Available records:
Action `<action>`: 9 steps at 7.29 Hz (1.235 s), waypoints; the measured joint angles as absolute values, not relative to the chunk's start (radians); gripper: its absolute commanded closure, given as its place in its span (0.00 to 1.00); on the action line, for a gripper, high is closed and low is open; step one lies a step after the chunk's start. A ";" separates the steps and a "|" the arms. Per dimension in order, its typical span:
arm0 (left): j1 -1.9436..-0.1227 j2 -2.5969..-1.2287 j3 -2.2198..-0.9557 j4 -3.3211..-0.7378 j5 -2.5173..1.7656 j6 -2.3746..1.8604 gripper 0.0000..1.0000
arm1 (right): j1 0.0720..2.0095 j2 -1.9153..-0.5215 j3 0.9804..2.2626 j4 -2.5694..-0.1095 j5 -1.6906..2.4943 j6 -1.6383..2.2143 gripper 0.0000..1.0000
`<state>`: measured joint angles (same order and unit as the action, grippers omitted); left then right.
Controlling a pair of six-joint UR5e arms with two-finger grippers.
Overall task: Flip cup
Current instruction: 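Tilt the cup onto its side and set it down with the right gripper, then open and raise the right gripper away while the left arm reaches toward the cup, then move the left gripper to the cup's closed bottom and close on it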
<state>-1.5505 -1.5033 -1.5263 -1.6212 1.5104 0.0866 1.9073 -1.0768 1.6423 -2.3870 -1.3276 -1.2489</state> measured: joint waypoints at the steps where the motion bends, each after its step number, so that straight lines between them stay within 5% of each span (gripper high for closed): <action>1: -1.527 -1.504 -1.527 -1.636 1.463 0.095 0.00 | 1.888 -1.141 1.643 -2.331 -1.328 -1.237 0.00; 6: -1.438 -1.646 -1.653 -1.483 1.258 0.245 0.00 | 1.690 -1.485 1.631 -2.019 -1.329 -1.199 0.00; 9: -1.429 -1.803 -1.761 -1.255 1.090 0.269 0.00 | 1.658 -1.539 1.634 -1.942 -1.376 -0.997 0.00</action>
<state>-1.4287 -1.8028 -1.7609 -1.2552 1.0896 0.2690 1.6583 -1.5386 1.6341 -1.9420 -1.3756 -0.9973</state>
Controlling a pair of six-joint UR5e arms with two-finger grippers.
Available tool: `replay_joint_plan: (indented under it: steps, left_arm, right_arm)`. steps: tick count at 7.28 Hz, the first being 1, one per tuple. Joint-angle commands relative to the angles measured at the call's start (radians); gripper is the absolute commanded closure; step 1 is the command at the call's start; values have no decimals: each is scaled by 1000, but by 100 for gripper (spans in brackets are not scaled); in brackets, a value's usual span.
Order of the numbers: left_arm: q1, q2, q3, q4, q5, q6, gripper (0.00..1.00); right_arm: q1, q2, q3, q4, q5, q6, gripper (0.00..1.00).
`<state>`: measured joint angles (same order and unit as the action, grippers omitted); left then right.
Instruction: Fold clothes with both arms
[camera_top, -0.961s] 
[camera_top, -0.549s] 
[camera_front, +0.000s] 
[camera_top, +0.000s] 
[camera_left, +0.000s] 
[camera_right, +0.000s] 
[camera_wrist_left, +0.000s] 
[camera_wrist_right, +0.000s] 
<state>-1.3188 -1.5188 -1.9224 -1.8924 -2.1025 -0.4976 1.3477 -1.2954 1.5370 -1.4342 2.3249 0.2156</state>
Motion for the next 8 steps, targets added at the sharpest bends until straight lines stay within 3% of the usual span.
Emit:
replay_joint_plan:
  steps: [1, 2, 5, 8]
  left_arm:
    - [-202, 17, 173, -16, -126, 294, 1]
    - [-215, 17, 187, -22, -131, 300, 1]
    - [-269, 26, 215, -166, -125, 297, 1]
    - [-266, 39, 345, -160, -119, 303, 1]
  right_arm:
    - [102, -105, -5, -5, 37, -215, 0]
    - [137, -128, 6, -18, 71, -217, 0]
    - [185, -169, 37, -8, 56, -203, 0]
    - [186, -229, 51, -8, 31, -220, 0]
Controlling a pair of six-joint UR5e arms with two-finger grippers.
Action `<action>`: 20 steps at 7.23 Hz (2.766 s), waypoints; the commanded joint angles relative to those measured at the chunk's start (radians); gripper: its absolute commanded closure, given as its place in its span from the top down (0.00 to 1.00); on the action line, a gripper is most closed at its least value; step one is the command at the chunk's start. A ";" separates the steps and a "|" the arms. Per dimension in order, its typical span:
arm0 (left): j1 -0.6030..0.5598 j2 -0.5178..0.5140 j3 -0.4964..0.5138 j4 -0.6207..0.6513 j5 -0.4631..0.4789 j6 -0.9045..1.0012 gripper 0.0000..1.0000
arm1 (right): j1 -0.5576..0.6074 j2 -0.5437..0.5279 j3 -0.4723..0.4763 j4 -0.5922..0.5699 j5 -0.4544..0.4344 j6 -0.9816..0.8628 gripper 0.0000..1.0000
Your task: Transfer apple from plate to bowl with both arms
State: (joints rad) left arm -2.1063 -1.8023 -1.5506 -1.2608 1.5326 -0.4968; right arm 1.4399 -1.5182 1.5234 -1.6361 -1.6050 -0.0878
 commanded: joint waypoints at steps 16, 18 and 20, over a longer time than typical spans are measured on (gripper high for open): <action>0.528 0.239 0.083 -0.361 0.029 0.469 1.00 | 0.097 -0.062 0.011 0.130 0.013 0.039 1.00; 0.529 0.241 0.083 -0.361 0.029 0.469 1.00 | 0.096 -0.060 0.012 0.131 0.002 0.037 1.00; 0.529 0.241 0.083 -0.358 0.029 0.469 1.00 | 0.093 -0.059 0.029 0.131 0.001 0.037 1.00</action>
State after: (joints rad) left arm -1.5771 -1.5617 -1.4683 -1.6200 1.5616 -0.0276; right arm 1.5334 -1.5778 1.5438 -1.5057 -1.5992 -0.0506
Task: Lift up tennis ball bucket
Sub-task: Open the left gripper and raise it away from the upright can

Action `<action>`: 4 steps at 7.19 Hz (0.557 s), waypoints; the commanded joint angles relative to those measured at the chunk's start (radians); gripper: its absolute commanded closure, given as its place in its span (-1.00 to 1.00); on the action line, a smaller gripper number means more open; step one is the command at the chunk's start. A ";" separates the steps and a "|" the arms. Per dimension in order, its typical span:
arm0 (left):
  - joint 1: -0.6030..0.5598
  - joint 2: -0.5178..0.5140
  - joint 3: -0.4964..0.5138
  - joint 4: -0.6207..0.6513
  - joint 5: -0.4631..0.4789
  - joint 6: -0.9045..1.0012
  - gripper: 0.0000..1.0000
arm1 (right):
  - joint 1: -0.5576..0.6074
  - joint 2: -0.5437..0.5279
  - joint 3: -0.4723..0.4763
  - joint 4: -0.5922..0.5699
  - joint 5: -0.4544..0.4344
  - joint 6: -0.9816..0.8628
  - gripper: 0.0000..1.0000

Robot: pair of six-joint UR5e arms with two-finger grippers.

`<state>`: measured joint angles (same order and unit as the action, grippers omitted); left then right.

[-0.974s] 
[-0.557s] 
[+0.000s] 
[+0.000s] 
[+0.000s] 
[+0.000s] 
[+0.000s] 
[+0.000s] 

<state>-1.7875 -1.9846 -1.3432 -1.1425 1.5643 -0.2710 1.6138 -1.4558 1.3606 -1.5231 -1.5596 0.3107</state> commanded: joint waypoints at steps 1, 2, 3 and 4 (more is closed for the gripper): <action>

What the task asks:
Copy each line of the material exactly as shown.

Result for this task:
Action `<action>`: 9 steps at 7.29 Hz (1.235 s), waypoints; the measured joint angles as absolute values, not relative to the chunk's start (radians); gripper: its absolute commanded closure, given as its place in its span (0.00 to 1.00); on the action line, for a gripper, high is closed and low is open; step one lies a step after the chunk's start. A ";" separates the steps and a "|" the arms. Per dimension in order, its typical span:
arm0 (left): j1 -1.9436..-0.1227 j2 -2.5969..-1.2287 j3 -2.2198..-0.9557 j4 -3.3211..-0.7378 j5 -2.5173..1.7656 j6 -2.3746..1.8604 gripper 0.0000..1.0000
arm1 (right): j1 0.0720..2.0095 j2 -1.9153..-0.5215 j3 0.9804..2.2626 j4 -2.5694..-0.1095 j5 -1.6906..2.4943 j6 -1.6383..2.2143 gripper 0.0000..1.0000
`<state>`: measured joint angles (same order and unit as the action, grippers omitted); left then right.
Controlling a pair of six-joint UR5e arms with two-finger grippers.
Overall task: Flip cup
Current instruction: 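Tilt the cup onto its side and set it down with the right gripper, then open and raise the right gripper away while the left arm reaches toward the cup, then move the left gripper to the cup's closed bottom and close on it
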<state>-1.5505 -1.5033 -1.5263 -1.6212 1.5104 0.0866 1.9073 -1.0768 1.6423 -2.3870 -1.3276 -1.2489</state> measured: joint waypoints at the steps where the motion bends, each after its step number, so that straight lines between them stay within 5% of each span (gripper high for closed): <action>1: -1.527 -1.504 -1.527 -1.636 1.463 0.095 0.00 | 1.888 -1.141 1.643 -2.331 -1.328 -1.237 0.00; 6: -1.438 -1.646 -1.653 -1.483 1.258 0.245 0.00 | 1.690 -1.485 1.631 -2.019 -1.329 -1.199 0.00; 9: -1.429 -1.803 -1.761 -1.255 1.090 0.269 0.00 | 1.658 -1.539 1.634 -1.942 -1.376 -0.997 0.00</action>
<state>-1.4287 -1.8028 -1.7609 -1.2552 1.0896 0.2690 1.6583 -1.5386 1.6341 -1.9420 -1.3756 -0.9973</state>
Controlling a pair of six-joint UR5e arms with two-finger grippers.
Available tool: `replay_joint_plan: (indented under it: steps, left_arm, right_arm)`. steps: tick count at 7.28 Hz, the first being 1, one per tuple. Joint-angle commands relative to the angles measured at the call's start (radians); gripper is the absolute commanded closure; step 1 is the command at the call's start; values have no decimals: each is scaled by 1000, but by 100 for gripper (spans in brackets are not scaled); in brackets, a value's usual span.
Order of the numbers: left_arm: q1, q2, q3, q4, q5, q6, gripper (0.00..1.00); right_arm: q1, q2, q3, q4, q5, q6, gripper (0.00..1.00).
`<state>`: measured joint angles (same order and unit as the action, grippers omitted); left then right.
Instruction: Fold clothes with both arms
[camera_top, -0.961s] 
[camera_top, -0.549s] 
[camera_front, +0.000s] 
[camera_top, +0.000s] 
[camera_left, +0.000s] 
[camera_right, +0.000s] 
[camera_wrist_left, +0.000s] 
[camera_wrist_right, +0.000s] 
<state>-1.3188 -1.5188 -1.9224 -1.8924 -2.1025 -0.4976 1.3477 -1.2954 1.5370 -1.4342 2.3249 0.2156</state>
Motion for the next 8 steps, targets added at the sharpest bends until straight lines stay within 3% of the usual span.
Emit:
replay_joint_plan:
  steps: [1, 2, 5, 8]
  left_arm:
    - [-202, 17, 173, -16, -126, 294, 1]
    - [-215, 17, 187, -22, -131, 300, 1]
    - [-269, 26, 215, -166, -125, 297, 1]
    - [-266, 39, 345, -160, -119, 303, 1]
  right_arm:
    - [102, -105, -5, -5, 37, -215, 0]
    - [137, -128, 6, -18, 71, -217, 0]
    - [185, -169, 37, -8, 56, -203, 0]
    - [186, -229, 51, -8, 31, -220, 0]
Controlling a pair of six-joint UR5e arms with two-finger grippers.
Action `<action>`: 20 steps at 7.23 Hz (2.766 s), waypoints; the commanded joint angles relative to those measured at the chunk's start (radians); gripper: its absolute commanded closure, given as its place in its span from the top down (0.00 to 1.00); on the action line, a gripper is most closed at its least value; step one is the command at the chunk's start. A ";" separates the steps and a "|" the arms. Per dimension in order, its typical span:
arm0 (left): j1 -0.6030..0.5598 j2 -0.5178..0.5140 j3 -0.4964..0.5138 j4 -0.6207..0.6513 j5 -0.4631..0.4789 j6 -0.9045..1.0012 gripper 0.0000..1.0000
arm1 (right): j1 -0.5576..0.6074 j2 -0.5437..0.5279 j3 -0.4723..0.4763 j4 -0.5922..0.5699 j5 -0.4544..0.4344 j6 -0.9816..0.8628 gripper 0.0000..1.0000
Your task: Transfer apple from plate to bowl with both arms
State: (joints rad) left arm -2.1063 -1.8023 -1.5506 -1.2608 1.5326 -0.4968; right arm 1.4399 -1.5182 1.5234 -1.6361 -1.6050 -0.0878
 commanded: joint waypoints at steps 16, 18 and 20, over a longer time than typical spans are measured on (gripper high for open): <action>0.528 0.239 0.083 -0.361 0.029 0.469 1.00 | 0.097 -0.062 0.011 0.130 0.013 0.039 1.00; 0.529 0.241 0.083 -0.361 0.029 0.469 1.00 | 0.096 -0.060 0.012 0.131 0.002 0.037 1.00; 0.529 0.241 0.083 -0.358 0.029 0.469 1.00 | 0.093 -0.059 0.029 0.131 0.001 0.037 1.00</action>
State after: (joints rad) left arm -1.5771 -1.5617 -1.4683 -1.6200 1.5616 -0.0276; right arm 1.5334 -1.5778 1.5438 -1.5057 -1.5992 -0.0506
Task: Lift up tennis ball bucket
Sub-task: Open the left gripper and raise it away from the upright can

Action `<action>`: 4 steps at 7.19 Hz (0.557 s), waypoints; the commanded joint angles relative to those measured at the chunk's start (radians); gripper: its absolute commanded closure, given as its place in its span (-1.00 to 1.00); on the action line, a smaller gripper number means more open; step one is the command at the chunk's start. A ";" separates the steps and a "|" the arms. Per dimension in order, its typical span:
arm0 (left):
  - joint 1: -0.6030..0.5598
  - joint 2: -0.5178..0.5140
  - joint 3: -0.4964..0.5138
  - joint 4: -0.6207..0.6513
  - joint 5: -0.4631..0.4789
  - joint 6: -0.9045..1.0012
  - gripper: 0.0000..1.0000
arm1 (right):
  - joint 1: -0.5576..0.6074
  - joint 2: -0.5437..0.5279
  - joint 3: -0.4723..0.4763
  - joint 4: -0.5922..0.5699
  - joint 5: -0.4544..0.4344
  - joint 6: -0.9816..0.8628
  - gripper: 0.0000..1.0000

Robot: pair of six-joint UR5e arms with two-finger grippers.

`<state>`: measured joint angles (same order and unit as the action, grippers omitted); left then right.

[-0.974s] 
[-0.557s] 
[+0.000s] 
[+0.000s] 
[+0.000s] 
[+0.000s] 
[+0.000s] 
[+0.000s] 

<state>-1.7875 -1.9846 -1.3432 -1.1425 1.5643 -0.2710 1.6138 -1.4558 1.3606 -1.5231 -1.5596 0.3107</state> commanded: joint waypoints at steps 1, 2, 3 and 4 (more is closed for the gripper): <action>

The output requires no further additions.